Martin’s eyes narrowed,[8] remembering Robert’s prediction that the Bear Claw was part of a massive, villainous Star-Bear, and he listened closer.

“It has been an age since we have all held such a concordance,” said Venus. “And for something of this magnitude…”

He stroked his chin.

“It will be so interesting to see how the others behave about it!”

“How is the Earth going with finding a new god?” asked Neptune, changing the subject.

“I have deduced that they have a moon deity called Mervin,” said Venus idly, “so I imagine he will take over the role eventually. Now will you heed the call, or won’t you?”

“Of course I’ll be there,” agreed Neptune. “As soon as the Starwhal is destroyed, I’ll recalibrate the Physeter for space travel and make haste.”

“The Council of the Gods waits for no man,” said Venus impressively, drawing his jowelly self up to his full height, “not even a god.”

Neptune began to speak.

“I also meant women!” huffed Venus, and he disappeared from the screen.

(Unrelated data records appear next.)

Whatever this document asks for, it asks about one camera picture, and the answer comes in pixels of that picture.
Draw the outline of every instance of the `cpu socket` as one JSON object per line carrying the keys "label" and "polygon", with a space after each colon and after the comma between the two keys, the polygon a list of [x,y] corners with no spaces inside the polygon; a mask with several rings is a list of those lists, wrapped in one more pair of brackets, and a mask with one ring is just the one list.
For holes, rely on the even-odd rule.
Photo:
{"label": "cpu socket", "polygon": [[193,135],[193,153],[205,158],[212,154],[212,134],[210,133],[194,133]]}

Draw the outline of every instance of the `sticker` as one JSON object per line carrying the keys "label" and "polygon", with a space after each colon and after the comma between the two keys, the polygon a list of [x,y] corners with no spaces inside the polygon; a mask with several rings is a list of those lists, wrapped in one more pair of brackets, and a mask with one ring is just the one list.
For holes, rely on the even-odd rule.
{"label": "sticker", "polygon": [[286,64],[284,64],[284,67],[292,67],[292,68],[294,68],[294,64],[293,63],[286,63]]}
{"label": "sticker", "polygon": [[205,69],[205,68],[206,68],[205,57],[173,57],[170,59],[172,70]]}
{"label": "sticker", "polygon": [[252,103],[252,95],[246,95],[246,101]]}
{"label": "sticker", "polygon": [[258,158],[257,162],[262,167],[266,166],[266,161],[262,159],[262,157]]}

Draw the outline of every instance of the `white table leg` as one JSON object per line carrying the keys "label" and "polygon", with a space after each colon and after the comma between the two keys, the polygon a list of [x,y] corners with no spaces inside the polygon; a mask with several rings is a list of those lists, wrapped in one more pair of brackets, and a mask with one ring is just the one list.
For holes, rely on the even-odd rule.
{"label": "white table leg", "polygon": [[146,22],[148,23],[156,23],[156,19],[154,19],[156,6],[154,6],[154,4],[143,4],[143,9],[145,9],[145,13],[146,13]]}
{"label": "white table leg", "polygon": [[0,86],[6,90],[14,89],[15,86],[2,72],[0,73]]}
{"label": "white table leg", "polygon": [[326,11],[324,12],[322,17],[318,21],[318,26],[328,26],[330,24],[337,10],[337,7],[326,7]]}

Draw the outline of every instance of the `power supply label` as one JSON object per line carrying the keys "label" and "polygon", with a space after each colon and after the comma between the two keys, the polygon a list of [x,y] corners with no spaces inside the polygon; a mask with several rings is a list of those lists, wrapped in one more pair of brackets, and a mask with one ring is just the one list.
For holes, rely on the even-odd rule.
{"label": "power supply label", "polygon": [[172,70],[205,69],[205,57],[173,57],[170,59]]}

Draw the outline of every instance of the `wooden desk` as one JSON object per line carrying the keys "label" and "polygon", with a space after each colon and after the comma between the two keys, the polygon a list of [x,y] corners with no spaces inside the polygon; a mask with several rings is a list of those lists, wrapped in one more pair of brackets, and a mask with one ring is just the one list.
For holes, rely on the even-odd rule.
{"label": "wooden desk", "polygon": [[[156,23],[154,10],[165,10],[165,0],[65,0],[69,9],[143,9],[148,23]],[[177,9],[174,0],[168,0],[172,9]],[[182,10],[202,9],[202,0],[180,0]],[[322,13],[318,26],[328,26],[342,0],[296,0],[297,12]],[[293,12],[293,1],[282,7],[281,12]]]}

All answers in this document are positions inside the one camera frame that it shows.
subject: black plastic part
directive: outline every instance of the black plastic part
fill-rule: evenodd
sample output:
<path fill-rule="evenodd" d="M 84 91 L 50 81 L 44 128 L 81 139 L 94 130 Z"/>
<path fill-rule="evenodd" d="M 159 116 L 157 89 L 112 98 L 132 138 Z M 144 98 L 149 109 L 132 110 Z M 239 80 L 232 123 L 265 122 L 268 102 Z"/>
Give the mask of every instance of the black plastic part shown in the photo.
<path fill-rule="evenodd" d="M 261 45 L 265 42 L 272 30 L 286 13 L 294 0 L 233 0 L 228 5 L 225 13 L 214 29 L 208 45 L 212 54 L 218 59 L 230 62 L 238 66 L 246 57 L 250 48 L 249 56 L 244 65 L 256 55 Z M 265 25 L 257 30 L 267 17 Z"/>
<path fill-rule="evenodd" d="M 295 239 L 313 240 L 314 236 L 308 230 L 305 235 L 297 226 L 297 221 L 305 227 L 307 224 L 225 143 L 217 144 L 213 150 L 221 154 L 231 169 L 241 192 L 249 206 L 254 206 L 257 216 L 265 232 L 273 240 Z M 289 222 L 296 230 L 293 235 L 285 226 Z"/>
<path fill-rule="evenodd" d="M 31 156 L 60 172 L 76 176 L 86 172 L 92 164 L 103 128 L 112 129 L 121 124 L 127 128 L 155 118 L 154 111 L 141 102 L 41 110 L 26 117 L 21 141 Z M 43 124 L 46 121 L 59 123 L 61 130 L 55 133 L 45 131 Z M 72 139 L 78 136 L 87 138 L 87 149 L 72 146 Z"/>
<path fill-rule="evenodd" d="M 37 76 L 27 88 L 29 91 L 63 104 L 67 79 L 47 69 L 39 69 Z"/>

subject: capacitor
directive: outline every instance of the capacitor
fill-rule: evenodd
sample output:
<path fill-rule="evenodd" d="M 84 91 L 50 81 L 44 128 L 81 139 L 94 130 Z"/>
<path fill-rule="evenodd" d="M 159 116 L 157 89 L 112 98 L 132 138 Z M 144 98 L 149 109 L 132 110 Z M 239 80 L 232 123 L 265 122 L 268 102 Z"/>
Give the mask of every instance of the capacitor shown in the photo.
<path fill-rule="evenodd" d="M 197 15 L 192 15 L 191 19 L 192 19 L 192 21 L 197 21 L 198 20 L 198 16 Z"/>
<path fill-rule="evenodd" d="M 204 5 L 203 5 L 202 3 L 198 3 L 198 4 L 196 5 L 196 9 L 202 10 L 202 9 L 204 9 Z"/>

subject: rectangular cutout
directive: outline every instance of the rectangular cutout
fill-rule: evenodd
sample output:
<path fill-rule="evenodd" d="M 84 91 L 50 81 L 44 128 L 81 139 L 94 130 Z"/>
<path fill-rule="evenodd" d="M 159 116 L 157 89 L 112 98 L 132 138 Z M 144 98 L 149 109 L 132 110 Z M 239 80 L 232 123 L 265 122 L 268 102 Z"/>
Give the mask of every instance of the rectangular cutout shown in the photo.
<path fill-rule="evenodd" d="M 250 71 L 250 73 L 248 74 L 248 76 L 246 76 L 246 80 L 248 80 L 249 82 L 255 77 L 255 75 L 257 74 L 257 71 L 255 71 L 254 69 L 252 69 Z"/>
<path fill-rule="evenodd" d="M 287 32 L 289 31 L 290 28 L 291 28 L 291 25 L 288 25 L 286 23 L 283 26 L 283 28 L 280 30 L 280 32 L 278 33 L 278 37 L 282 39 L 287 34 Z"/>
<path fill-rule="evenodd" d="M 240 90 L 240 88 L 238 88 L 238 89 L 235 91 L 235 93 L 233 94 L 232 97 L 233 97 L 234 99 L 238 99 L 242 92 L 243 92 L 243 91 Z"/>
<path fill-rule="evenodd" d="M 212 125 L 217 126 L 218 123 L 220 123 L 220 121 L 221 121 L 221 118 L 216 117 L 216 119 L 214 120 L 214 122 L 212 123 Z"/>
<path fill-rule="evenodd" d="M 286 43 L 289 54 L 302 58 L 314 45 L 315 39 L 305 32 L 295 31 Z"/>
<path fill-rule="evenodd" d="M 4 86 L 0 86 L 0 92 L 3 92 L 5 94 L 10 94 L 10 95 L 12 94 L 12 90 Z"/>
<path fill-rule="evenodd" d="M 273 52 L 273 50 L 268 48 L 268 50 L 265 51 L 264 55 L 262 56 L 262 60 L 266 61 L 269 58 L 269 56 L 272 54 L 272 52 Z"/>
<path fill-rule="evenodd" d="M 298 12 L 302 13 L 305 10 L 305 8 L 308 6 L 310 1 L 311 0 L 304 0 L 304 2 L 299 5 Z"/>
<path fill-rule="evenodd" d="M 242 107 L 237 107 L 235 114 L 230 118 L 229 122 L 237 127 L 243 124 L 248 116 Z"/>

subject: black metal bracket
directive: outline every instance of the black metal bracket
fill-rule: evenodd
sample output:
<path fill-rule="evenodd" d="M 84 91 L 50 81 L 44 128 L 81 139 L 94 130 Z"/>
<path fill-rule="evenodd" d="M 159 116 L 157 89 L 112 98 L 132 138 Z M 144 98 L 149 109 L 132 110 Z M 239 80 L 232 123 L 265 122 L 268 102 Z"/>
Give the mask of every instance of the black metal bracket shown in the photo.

Neptune got up from his chair, groaning slightly as his back creaked. Martin quickly leapt back from the door, partially to avoid looking like he was eavesdropping, but mostly because the TV had switched off.

“Martin,” Neptune said as the door opened. “What’re you doing here, lad?”

“I was looking for a TV,” said Martin.

He looked past Neptune.

“Oh, there’s one!” he said happily.

“…do you want to watch it?” asked Neptune, after a brief pause. “I think there’s a video cassette of old sea shanties around here somewhere.”[9]

“No thankyou,” said Martin. “I just like knowing that there’s one close by.”

There was a sudden loud bellowing noise, like a bison that had been given a broken megaphone, and Martin covered his ears (his own, not the theoretical bison’s).

Neptune took a horn-shaped device[10] from the wall and held it to his ear.

“Sir! Starwhal sighted!” announced Gala.

“Aye!” said Neptune, and he put the horn back.

He turned, and cracked his broad knuckles.

“Come now, Martin,” Neptune said, clapping him on the shoulder. “The hunt is on!”

Martin pretended to be as excited as Neptune, but internally worried that The Hunt sounded like it was about searching in old buildings for ghosts, which would make Space Dan too scared to properly enjoy it.




[1] Oddly enough, he was wearing only a beret. Nobody commented on his nakedness because they felt awkward about it.

[2] He was embarrassed, but also the nuclear engines had increased their output and he was standing under a vent.

[3] Which is to say, a manmaid.

[4] Not martens that live in taigas, though admittedly their tails can get pretty fluffy.

[5] It didn’t help that Martin was deliberately stomping his feet every few slides fowards, to make sure that he really got the tough stains out.

[6] Skirting boards are also sometimes referred to as ‘floor-cornices’, or floornices.

[7] Back on the bridge, Safety Ninja’s senses tingled slightly.

[8] Which, incidentally, allowed him to see better through the slot.

[9] Which unbeknownst to Martin greatly resembled early 90s electro-house music videos.

[10] Which, incidentally, did come from a Neptunian creature called an aqua-bison. However, aqua-bisons more closely approximated squids with the heads of labradors than regular terrestrial bisons, so the connection would not immediately have been obvious to anyone, let alone Martin.